Die Pendragon-Legende
Daphne1962vor 6 Jahren


Über den Autor: Antal Szerb ist am 01. Mai 1909 in Budapest geboren und am 27. Januar 1945 in Balf in einem Lager für Juden erschlagen worden von Aufsehern. Er schrieb auch unter dem Pseudonym A. H. Redcliff. In seiner Heimat Ungarn ist er einer der meist gelesenen Autoren des 20. Jahrhunderts.
 
Die Pendragon-Legende ist ein Hörspiel mit Matthias Habicht, Andreas Pietschmann, Helene Grass etc.
 
Es handelt sich um dieses Hörspiel um einen Mix aus verschiedenen Genren, wie Kriminalroman mit einer Prise Grusel, geheimnisvoller Erzählung und bissiger Satire gepaart sowie ein wenig Liebesroman dabei. Die Geschichte wird von einem jungen Akademiker erzählt, der aus Ungarn stammt, aber seit langem in London lebt und Forschung betreibt.  
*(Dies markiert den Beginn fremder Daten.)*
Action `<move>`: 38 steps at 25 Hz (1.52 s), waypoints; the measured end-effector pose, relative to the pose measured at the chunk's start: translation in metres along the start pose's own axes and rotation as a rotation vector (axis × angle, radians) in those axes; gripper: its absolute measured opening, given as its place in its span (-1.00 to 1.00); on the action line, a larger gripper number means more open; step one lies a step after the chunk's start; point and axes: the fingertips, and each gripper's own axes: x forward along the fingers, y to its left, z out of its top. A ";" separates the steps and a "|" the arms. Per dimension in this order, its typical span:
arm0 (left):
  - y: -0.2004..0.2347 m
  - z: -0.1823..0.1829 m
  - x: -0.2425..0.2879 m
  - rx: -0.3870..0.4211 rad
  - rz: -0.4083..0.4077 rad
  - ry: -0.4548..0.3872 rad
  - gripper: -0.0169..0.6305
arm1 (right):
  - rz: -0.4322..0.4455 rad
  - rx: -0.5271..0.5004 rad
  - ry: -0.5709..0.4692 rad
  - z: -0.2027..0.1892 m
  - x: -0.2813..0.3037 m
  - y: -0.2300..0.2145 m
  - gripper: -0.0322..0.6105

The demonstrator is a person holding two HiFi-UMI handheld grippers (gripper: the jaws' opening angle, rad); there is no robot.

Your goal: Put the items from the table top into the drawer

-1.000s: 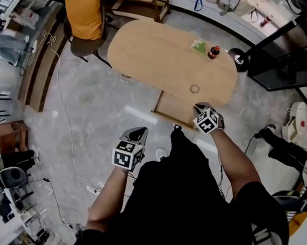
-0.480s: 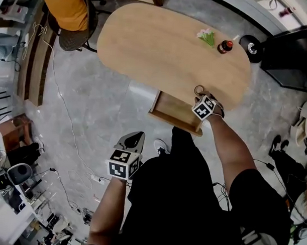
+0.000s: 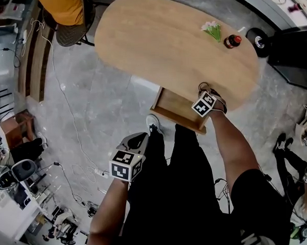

Er erhält eine Einladung vom Earl of Pendragon zu ihm in sein walisisches Schloss zu kommen. Dort soll er einige Studien über Mystik betreiben. Was er nicht ahnt, er wird zu einer zentralen Figur bei einem alten Erbstreit und erlebt ein aufregendes Abenteuer. Natürlich verliebt er sich auch noch in die Tocher des Earls, was zu weiteren Komplikationen führt.

Der Autor Szerb beschreibt mit Humor die englische Adelswelt. Dann kommt wieder eine Prise Grusel oder Erotik ins Spiel. Ein gut zu hörendes Hörspiel wurde hier inszeniert. Schön, das die Werke bereits lange verstorbener Autoren so wieder zum Leben erweckt werden.